◆ What to produce:
Repeat exactly what appears from the opening line of the listing to the line with "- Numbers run", inclusive.

━━━━━━━━━━━━━━━━

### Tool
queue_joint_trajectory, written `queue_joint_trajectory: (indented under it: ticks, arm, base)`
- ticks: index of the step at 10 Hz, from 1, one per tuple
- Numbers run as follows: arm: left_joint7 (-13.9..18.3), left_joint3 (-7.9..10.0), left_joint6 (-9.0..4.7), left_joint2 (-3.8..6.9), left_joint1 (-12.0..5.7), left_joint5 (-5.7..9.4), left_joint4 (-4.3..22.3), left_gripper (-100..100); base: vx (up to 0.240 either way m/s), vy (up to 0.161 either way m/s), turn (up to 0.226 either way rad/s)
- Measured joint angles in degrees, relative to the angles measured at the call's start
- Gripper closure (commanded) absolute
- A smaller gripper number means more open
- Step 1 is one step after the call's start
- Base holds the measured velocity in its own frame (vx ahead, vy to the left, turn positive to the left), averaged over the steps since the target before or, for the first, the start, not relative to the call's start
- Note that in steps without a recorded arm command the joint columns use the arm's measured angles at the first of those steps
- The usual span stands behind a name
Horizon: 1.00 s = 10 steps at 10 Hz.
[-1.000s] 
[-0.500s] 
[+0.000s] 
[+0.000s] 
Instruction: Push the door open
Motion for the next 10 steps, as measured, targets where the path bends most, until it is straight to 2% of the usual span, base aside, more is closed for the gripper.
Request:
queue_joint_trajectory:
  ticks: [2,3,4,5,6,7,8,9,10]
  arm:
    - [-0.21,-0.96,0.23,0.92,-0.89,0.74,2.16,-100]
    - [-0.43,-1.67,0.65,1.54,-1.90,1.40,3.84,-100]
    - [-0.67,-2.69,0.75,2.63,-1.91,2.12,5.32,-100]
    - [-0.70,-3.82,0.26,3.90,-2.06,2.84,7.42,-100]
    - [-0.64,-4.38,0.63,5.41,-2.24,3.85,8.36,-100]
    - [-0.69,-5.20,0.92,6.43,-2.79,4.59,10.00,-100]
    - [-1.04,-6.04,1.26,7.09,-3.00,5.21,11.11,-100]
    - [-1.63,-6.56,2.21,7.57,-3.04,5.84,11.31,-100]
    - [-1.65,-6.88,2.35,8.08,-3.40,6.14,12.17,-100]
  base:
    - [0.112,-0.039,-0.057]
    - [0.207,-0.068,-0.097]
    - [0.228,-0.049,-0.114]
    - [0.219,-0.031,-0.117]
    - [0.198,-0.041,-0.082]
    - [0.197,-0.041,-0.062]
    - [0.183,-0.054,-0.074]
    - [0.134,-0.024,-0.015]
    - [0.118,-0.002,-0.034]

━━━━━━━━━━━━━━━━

◆ Reply:
### Tool
queue_joint_trajectory, written `queue_joint_trajectory: (indented under it: ticks, arm, base)`
- ticks: index of the step at 10 Hz, from 1, one per tuple
- Numbers run as follows: arm: left_joint7 (-13.9..18.3), left_joint3 (-7.9..10.0), left_joint6 (-9.0..4.7), left_joint2 (-3.8..6.9), left_joint1 (-12.0..5.7), left_joint5 (-5.7..9.4), left_joint4 (-4.3..22.3), left_gripper (-100..100); base: vx (up to 0.240 either way m/s), vy (up to 0.161 either way m/s), turn (up to 0.226 either way rad/s)

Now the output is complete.